Since the war Japanese democracy has on the whole worked well. Power has rested almost wholly with the conservative Liberal Democratic Party (LDP). Its success has been due to a number of factors. It has generally responded to the pressures of public opinion even if only slowly and has thus generally kept its popular mandate. It has had an efficient electoral organization and has been able to tap significant funds by looking after the interests of particular lobby groups especially farmers. The party has eschewed political ideology and personalities have mattered more than policies. It also benefited from the lower house multi-member constituency system which was only modified recently and by the way in which rural areas were over-represented against urban areas by a certain amount of constituency gerrymandering. The party was dominated by factions until Mr Koizumi Junichiro as Prime Minister managed to ride rough-shod over them by appealing to his personal popularity in the country. Another reason for the dominance of the LDP has been the absence of any effective alternative. The socialists were divided into right and left wings and wasted most of their electoral appeal by concentrating almost exclusively on foreign policy issues where they took an anti-American line. They are now largely a spent force. The New Komeito ('Clean Government Party') currently in partnership with the LDP is largely an arm of the Buddhist Sokagakkai and seems unable to expand its representation further. The main opposition party the Democratic Party of Japan which is led by Ozawa Ichiro, a renegade member of the LDP, supports policies which in many respects differ little from that of the LDP. It seesaws in popularity depending on the amount of corruption and sleaze which it can expose. The communists despite the end of the cold war have a hard core of supporters and can be a thorn in the flesh of the Japanese government but do not represent any threat to LDP hegemony. The extreme right are noisy and in cooperation with gangsters (the yakuza) can be a nuisance, but they are not popular. There have been recent signs of growing nationalism and attempts made to intimidate critics.
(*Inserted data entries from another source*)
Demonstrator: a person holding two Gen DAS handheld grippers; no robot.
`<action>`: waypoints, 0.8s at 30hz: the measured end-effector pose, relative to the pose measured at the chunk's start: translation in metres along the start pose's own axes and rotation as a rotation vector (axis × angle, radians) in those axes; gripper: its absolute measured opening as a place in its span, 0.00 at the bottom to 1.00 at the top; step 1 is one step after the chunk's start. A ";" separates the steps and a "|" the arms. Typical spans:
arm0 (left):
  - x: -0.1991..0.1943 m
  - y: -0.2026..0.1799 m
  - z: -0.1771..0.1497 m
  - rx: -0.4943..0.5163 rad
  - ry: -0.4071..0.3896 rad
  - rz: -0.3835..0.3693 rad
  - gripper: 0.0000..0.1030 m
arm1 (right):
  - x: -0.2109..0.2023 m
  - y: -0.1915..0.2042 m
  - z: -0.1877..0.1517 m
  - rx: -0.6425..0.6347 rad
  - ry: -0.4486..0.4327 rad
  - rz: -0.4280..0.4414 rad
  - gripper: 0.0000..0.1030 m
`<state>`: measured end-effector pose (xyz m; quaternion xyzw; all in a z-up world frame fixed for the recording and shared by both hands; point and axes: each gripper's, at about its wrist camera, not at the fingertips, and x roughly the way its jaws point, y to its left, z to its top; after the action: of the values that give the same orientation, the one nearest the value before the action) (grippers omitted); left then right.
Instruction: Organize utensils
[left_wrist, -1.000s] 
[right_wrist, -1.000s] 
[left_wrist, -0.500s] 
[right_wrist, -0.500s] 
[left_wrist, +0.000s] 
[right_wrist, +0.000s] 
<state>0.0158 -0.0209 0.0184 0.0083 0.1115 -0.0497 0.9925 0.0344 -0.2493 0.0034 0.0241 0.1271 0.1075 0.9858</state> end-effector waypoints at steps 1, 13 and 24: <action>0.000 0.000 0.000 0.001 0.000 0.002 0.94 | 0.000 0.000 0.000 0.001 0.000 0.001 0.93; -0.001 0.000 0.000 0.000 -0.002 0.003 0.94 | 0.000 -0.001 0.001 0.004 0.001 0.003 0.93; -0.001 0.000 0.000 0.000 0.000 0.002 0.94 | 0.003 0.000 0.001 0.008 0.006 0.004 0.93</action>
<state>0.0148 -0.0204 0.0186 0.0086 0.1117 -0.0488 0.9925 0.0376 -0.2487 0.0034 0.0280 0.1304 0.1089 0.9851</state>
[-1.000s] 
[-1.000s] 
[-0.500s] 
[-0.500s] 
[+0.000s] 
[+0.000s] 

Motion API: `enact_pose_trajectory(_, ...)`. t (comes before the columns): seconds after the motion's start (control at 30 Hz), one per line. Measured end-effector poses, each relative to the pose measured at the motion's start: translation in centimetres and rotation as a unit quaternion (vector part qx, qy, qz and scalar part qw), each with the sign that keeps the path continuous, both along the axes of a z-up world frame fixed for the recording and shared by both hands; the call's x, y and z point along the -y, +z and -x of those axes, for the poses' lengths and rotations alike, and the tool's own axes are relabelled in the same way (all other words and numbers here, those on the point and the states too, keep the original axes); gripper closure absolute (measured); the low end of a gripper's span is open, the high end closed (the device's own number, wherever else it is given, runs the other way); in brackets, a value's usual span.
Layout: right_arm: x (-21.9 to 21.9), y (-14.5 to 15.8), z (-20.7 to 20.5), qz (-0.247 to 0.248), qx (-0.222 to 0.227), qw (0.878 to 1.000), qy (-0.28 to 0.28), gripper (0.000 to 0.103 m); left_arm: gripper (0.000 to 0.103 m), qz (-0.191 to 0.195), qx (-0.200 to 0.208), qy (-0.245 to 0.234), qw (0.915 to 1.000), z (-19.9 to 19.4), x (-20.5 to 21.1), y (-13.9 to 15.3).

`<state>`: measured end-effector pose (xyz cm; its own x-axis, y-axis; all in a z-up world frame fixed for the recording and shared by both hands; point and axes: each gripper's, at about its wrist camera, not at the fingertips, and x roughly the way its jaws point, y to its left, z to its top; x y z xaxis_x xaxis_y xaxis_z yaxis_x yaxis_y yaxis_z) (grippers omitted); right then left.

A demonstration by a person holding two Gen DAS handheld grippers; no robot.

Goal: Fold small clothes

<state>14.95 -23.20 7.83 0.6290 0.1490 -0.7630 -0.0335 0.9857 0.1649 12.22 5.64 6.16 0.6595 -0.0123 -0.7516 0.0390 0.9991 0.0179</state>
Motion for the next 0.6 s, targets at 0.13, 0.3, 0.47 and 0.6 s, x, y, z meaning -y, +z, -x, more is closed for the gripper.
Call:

It is most unlikely in the next few years that the dominance in the Japanese government of conservative-minded politicians will be broken. There will inevitably be some shifting of alliances and loyalties but no fundamental changes are on the horizon. Economic reforms may falter, as Mr Abe Shinzo, who took over as Prime Minister in September 2006, and the LDP are not as closely wedded to a free market economy as Mr Koizumi was. We may see a return to a somewhat more dirigiste economic policies although I do not expect that the clock will be turned back more than a little. Japan will not want to jeopardise its ability to compete in the world

LDP factions and lobby groups may regain influence and pork barrel politics become even more apparent, but I do not think we shall see a reversion to the old systems of factions and I think that corrupt practices even if they can never be totally eliminated will be kept in check.

The two main political issues in the next few years are likely to be the extent to which Japan will become more nationalist and assertive and reform of the constitution.

Mr Abe Shinzo, who has succeeded Mr Koizumi Junichiro as leader of the LDP implied in the run up to his election that he would be inclined to pander to right wing nationalist sentiment. But his actions on becoming Prime Minister, in particular his decision to pay an immediate visit to China and to South Korea, suggest that whatever his personal sympathies may be he is a pragmatic politician.

There is now a growing consensus in Japan that the constitution, in particular, should be amended. This will not be easy as a two thirds majority is required in both houses of the diet and amendments have to be ratified in a referendum. I feared at one stage that right-wing elements might wish to enhance the constitutional position of the Emperor and reduce the value of constitutional provisions on human rights, but there would be no consensus for changes of this kind and attempts to put the clock back in this way could well prevent the adoption of changes to Article 9. This article has already been interpreted very widely to permit the establishment of the Self-Defence Forces and the despatch of Japanese forces overseas to support UN peace-keeping operations e.g. in Iraq even if only in a non-combatant role. Even though there is a consensus in favour of constitutional change any modification of Japan's pacifist constitution will arouse strenuous opposition from pacifists and left-wing politicians. So it is unlikely that there will be a swift change in the Japanese constitution, but changes will eventually be made.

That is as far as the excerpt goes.